• PROBLEM TO WORK ON: Say how many lines in the entries hold the word "right", and reply with that number only.

====== SUPPLIED RECORDS ======

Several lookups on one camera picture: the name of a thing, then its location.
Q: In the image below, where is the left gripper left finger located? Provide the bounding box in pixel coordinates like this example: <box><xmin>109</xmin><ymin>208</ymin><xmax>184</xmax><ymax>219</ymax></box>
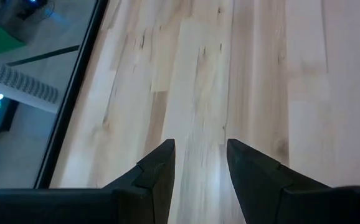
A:
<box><xmin>101</xmin><ymin>138</ymin><xmax>176</xmax><ymax>224</ymax></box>

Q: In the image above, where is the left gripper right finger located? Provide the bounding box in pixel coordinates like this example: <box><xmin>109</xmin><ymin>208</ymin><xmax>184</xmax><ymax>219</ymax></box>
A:
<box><xmin>226</xmin><ymin>138</ymin><xmax>333</xmax><ymax>224</ymax></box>

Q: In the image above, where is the black crate with red top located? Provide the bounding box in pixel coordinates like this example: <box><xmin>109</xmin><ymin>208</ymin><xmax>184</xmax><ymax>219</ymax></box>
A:
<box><xmin>0</xmin><ymin>88</ymin><xmax>19</xmax><ymax>132</ymax></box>

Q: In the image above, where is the white tower fan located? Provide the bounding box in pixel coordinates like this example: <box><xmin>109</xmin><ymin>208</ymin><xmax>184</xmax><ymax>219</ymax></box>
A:
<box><xmin>0</xmin><ymin>52</ymin><xmax>59</xmax><ymax>114</ymax></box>

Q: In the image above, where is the black device blue light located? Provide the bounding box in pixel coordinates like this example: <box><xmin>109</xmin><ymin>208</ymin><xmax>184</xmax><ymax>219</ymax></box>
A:
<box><xmin>10</xmin><ymin>0</ymin><xmax>49</xmax><ymax>18</ymax></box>

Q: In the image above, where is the black aluminium rig frame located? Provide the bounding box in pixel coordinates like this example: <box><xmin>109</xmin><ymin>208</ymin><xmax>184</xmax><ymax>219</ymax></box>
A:
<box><xmin>33</xmin><ymin>0</ymin><xmax>110</xmax><ymax>190</ymax></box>

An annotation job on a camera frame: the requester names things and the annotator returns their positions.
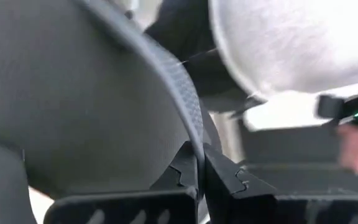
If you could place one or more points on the person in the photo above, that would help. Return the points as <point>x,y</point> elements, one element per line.
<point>291,40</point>

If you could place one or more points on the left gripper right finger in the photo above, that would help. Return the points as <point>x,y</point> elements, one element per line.
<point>259,208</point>

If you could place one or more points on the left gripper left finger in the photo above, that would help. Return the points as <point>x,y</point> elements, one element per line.
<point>135,208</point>

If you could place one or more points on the black rubber flip-flop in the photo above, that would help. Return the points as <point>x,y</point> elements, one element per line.
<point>73,93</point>

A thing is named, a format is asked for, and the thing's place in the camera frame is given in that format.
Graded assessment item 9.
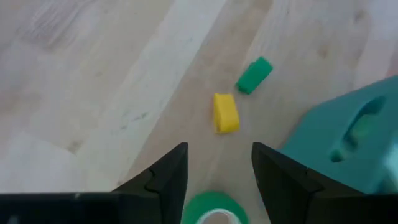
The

======

• WRITTEN ANSWER: 2